Children are not frightened by scary themes. In fact, they need it. They need stories of great danger and darkness because, possibly, it reassures them that they can survive.
It's like the way kittens and lion cubs play. We need to play danger because the world is a dangerous place.
—Playwright Liz Duffy Adams, Star Tribune
This week I showed up to preschool in a knee-immobilizing brace (don't ask!), which cut into my overall mobility but enhanced my zombie walk.
I've written glancingly about zombies and monster play and rock-a-bye-baby dropping from the tree tops, but not drawn out the inferences, so thanks to Adams for her observation. I think she's right about kids in general, and the love of scary play is certainly apparent every time I step on the playground with the kids from the shelter.
Whether a kid is being pummeled by the mother lion or chased by a playground monster, the scary behavior works because it is being enacted by someone the child trusts. The players understand there's an implicit off-switch that will be activated if things get too scary.
These games are initiated by the kids—"be a monster!"—and sometimes evolve in interesting ways through playground improvisation. For example, yesterday, one girl suggested we go to the "ugly store." At least, that's what I think she said.
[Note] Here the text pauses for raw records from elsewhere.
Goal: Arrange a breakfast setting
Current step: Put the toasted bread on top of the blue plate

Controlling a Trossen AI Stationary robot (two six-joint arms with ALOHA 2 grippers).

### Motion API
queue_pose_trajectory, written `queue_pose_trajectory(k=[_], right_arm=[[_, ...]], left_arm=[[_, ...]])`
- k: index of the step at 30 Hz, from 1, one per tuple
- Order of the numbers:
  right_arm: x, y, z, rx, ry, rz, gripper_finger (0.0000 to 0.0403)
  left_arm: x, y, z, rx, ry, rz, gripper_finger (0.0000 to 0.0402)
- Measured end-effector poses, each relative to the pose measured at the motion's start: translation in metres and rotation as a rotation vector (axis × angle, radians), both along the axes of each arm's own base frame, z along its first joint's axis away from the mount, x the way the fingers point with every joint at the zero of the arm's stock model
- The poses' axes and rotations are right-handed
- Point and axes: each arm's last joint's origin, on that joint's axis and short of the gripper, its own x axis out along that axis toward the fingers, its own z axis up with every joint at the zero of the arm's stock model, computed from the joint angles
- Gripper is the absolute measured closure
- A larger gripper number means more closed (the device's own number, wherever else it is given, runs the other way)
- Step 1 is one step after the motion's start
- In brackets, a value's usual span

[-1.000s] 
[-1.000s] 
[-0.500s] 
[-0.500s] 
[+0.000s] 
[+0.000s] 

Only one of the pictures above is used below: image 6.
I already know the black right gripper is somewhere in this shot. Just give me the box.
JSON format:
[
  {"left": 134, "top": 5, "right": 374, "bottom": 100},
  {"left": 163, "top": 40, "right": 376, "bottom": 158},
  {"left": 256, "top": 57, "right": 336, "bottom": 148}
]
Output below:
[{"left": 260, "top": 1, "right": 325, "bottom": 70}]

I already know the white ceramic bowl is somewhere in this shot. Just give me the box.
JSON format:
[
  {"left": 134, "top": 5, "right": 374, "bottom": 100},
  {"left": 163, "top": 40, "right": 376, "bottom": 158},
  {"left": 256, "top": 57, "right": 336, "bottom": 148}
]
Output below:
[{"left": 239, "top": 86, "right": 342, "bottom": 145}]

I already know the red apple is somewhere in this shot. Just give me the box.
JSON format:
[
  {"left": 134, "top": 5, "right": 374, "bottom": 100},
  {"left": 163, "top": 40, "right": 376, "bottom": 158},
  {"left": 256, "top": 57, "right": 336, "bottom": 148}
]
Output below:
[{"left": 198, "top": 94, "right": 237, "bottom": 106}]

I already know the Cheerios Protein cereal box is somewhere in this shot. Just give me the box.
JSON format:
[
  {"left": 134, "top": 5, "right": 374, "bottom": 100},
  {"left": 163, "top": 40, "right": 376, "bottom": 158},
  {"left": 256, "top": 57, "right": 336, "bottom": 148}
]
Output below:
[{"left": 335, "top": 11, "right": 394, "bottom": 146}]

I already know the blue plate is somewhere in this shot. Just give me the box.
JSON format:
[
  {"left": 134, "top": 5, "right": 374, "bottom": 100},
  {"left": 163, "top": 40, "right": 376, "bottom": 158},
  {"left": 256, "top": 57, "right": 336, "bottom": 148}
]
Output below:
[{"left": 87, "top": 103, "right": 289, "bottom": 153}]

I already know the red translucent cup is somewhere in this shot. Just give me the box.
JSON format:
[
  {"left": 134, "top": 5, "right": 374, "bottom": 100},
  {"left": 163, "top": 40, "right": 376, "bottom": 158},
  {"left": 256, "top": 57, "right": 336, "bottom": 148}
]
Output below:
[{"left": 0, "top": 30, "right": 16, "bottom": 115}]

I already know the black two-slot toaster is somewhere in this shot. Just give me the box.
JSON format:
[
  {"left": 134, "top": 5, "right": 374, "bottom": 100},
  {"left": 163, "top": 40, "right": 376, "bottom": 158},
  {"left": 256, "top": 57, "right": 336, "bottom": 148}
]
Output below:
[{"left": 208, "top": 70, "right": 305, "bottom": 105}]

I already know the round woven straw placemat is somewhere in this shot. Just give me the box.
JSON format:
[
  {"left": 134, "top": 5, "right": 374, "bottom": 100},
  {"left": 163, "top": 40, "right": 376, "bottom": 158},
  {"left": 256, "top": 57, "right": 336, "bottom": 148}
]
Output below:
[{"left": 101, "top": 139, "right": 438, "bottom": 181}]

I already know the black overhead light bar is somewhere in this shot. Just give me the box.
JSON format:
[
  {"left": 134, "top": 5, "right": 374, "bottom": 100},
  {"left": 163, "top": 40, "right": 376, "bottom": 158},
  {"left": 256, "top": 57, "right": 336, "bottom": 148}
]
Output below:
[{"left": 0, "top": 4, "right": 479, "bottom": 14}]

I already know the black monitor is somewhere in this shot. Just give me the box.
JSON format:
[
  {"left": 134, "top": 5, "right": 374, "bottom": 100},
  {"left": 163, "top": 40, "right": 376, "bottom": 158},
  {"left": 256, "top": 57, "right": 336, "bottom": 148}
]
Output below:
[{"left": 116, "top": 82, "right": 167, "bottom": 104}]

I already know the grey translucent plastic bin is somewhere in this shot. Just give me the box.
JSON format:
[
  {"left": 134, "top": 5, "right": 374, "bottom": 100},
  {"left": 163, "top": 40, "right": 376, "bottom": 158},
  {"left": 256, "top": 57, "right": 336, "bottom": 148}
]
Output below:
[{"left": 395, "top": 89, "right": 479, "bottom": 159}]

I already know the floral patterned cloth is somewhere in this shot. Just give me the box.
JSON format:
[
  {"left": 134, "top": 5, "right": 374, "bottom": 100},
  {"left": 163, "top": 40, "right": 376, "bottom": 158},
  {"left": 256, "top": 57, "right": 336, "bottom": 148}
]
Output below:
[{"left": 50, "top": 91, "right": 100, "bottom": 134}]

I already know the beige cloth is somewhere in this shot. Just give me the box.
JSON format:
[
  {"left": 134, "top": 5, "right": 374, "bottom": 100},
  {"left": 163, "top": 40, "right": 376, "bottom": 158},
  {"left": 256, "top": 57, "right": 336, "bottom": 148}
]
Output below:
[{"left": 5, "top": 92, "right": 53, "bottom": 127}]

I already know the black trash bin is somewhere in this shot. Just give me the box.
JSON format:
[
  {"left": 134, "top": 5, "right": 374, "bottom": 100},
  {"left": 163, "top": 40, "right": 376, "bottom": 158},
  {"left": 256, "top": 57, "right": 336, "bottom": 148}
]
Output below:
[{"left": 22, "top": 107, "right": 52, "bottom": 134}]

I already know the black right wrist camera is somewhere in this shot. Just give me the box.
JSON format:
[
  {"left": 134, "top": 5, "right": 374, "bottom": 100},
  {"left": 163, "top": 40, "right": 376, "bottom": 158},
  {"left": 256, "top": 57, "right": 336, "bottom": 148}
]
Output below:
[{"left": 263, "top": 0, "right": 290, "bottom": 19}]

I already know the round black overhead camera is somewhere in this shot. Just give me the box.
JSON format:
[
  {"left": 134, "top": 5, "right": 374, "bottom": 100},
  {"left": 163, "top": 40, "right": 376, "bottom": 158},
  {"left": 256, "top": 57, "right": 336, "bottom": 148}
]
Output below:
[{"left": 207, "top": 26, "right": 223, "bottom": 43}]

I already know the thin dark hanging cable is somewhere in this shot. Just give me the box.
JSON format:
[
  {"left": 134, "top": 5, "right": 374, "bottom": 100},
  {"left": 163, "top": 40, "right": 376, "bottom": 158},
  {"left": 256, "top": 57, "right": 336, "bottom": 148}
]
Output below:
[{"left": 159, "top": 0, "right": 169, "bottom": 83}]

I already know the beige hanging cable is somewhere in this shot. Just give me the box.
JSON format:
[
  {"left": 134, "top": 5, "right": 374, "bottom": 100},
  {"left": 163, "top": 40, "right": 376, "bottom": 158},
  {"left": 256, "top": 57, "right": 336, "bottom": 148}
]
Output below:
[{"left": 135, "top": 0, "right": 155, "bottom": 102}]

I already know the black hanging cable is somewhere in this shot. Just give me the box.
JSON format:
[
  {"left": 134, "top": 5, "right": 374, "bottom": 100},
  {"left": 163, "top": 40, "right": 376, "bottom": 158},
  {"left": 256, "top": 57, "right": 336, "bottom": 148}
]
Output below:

So I let her lead me and some of the other players to the store, where we purchased ugly faces, which they in turn could give to the monster. I applied each new face on demand and acted out a different wrinkle of ugly/scary.This imaginative shifting of the game's terms shows how the kids employ various strategies that undercut the superior size and power of the monster. For example, negotiation, trickery, superior speed and agility, side-switching and plain old friendliness that appeals to the monster's better angel.
The play encourages developing these skills further by the monster never caving to pouting and crying or permitting them to fight back physically.
The school doesn't allow pretend gunplay, and it's not just political correctness. (Think about it: many of the kids are coming from or heading toward places where real gunfire is not unusual. Their chances of becoming victims of serious violent crimes as teens is about twice the rate for white teens, even before selecting for household income.)
There's a lot of child-initiated playing dead. Almost no day goes by without bodies piling up, being dragged around and, most important, coming back to life through magic, medical treatment or self-resurrection.
So, yes: They need stories of great danger and darkness because, possibly, it reassures them that they can survive. And when they don't get Brothers Grimm stuff as part of the curriculum, they find it necessary to invent their own stories.
*****
Also this week, I learned a new game—Sound Bingo.
The way the game is designed, four kids are issued cards with a grid of images. One might show a tractor, a seashore, a kid eating potato chips, a lamb and a dolphin. Another could include pair of kids giggling, a car, a pair of scissors cutting paper, a firetruck and fireworks.
Instead of calling numbers, I play a tape that has these sounds. The kids are supposed to cover the square representing the sound until they have a Bingo.
In reality, more than four kids demanded to play. Everyone wanted to guess what the sound was and this proved more fun than the competitive aspect of being the first to fill in squares.
One boy didn't care when his card had other sounds that were played. All he wanted was to hear the fireworks sound represented on his card. In some cases, the visual cues weren't needed to identify the sounds, but the pictures helped us sort out the difference between an idling tractor, a motorcycle and a car starting.
From the sidelines, it was interesting to see (hear?) how nuanced was the kids' ability to distinguish sounds. Their auditory processing is reasonably advanced, considering they probably haven't actually heard a tractor or waves breaking on the shore in real life.
I was also struck how they enjoyed the game without actually playing it in the way the designers intended. The fullness of this observation arrived later on the playground when I found myself pocketing six of the colored plastic disks they had purloined during the post-game clean up.
Lozenges? Play money? I don't know. I also don't know if they surrendered them all.
They don't tell the monster everything.